Paris firefighters confirm Notre Dame blaze is finally out

Firefighters have doused the smouldering ruins of Notre-Dame with water, the morning after a raging inferno swept through the gothic cathedral in the heart of Paris as investigators tried to establish what started the fire.

Hundreds of firemen battled the blaze - which consumed the roof and collapsed the eight-centuries-old cathedral's spire - for more than eight hours before bringing it under control, saving its bell towers and outer walls.

A spokesman for Paris firefighters said that "the entire fire is out".

The Paris prosecutor's office said it had launched an inquiry. Several police sources said they were working on the assumption for now that the fire was accidental.

Firefighters who entered the burning cathedral saved many of its treasures, although some paintings remained inside and risked smoke and water damage.

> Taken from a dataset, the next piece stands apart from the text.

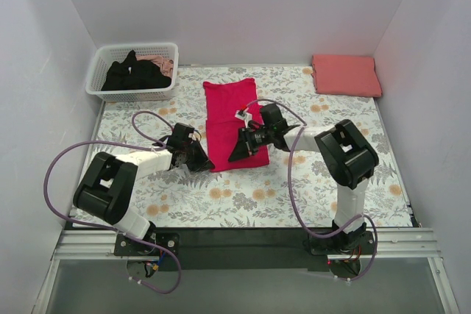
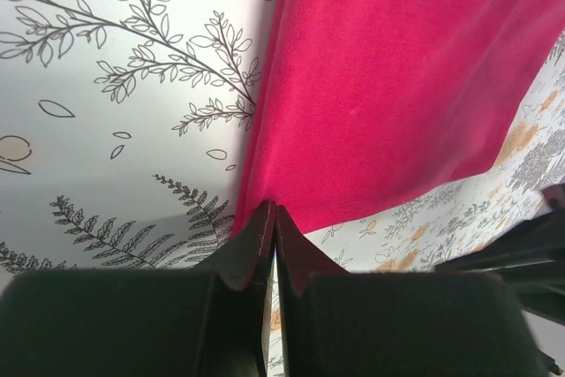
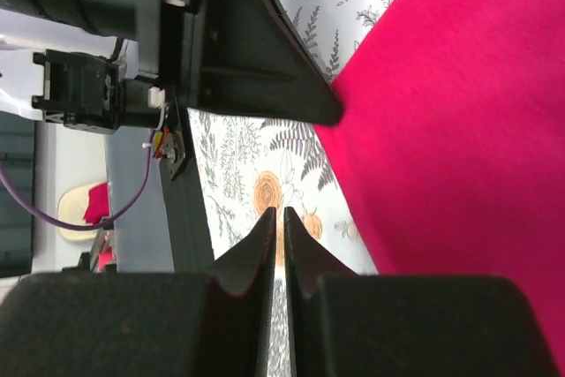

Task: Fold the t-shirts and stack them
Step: Fold the tshirt

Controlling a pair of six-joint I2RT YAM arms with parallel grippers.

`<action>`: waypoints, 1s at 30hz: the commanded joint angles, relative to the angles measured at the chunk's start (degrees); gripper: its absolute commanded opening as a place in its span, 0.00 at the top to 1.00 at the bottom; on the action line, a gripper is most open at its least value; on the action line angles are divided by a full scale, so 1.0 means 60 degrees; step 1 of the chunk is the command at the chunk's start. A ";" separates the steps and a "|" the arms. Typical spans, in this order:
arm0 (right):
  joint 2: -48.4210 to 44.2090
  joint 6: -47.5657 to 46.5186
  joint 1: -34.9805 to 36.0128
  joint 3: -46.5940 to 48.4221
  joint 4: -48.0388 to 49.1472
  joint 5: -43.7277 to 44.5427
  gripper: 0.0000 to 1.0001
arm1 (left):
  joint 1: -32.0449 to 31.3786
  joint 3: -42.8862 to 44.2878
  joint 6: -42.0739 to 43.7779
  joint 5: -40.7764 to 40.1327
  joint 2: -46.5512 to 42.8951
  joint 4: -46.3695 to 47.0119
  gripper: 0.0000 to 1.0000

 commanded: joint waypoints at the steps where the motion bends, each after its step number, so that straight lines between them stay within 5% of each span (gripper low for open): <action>1: 0.1127 0.0531 0.0341 0.0320 0.0498 0.0309 0.87 | 0.0046 -0.0228 0.0188 -0.0362 -0.0231 -0.0657 1.00; 8: 0.1922 0.0824 -0.0024 -0.0045 0.0586 0.0954 0.88 | 0.0032 -0.0316 0.0173 -0.0626 -0.0538 -0.0789 0.99; 16: 0.0194 0.0855 -0.0769 0.0538 0.0557 0.0764 0.85 | 0.0427 0.1803 0.0787 -0.0947 -0.0920 -0.1229 0.96; 30: 0.2943 0.1528 -0.2690 0.4127 0.0543 0.0588 0.85 | 0.1276 0.6362 0.1374 0.0237 0.3985 -0.0892 0.97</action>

The fire tore through the cathedral's timbered roofing, where workmen were carrying out extensive renovations to collapsed balustrades and crumbling gargoyles and the spire's wooden frame.

Hundreds of stunned onlookers lined the banks of the Seine river as the fire raged, reciting prayers and singing liturgical music in harmonies late into the night as they stood vigil.

President Emmanuel Macron promised France would rebuild Notre-Dame, considered among the finest examples of French Gothic cathedral architecture and visited by more than 13 million people annually.

"We will rebuild it together. It will undoubtedly be part of French destiny and our project for the years to come," Macron said outside the cathedral.

A centuries-old crown of thorns made from reeds and gold and the tunic believed to have been worn by Saint Louis, a 13th century king of France, were saved, Notre-Dame's top administrative cleric, Monsignor Patrick Chauvet, said.

Copper statues representing the Twelve Apostles and four evangelists were removed by crane last week as part of the renovation work.

American tourist Susan Hargrove said she'd been left breathless by the scale of devastation.

"We are talking of world history, of our Western culture but also of something that is truly universal," she said.

"Notre-Dame means something to everybody."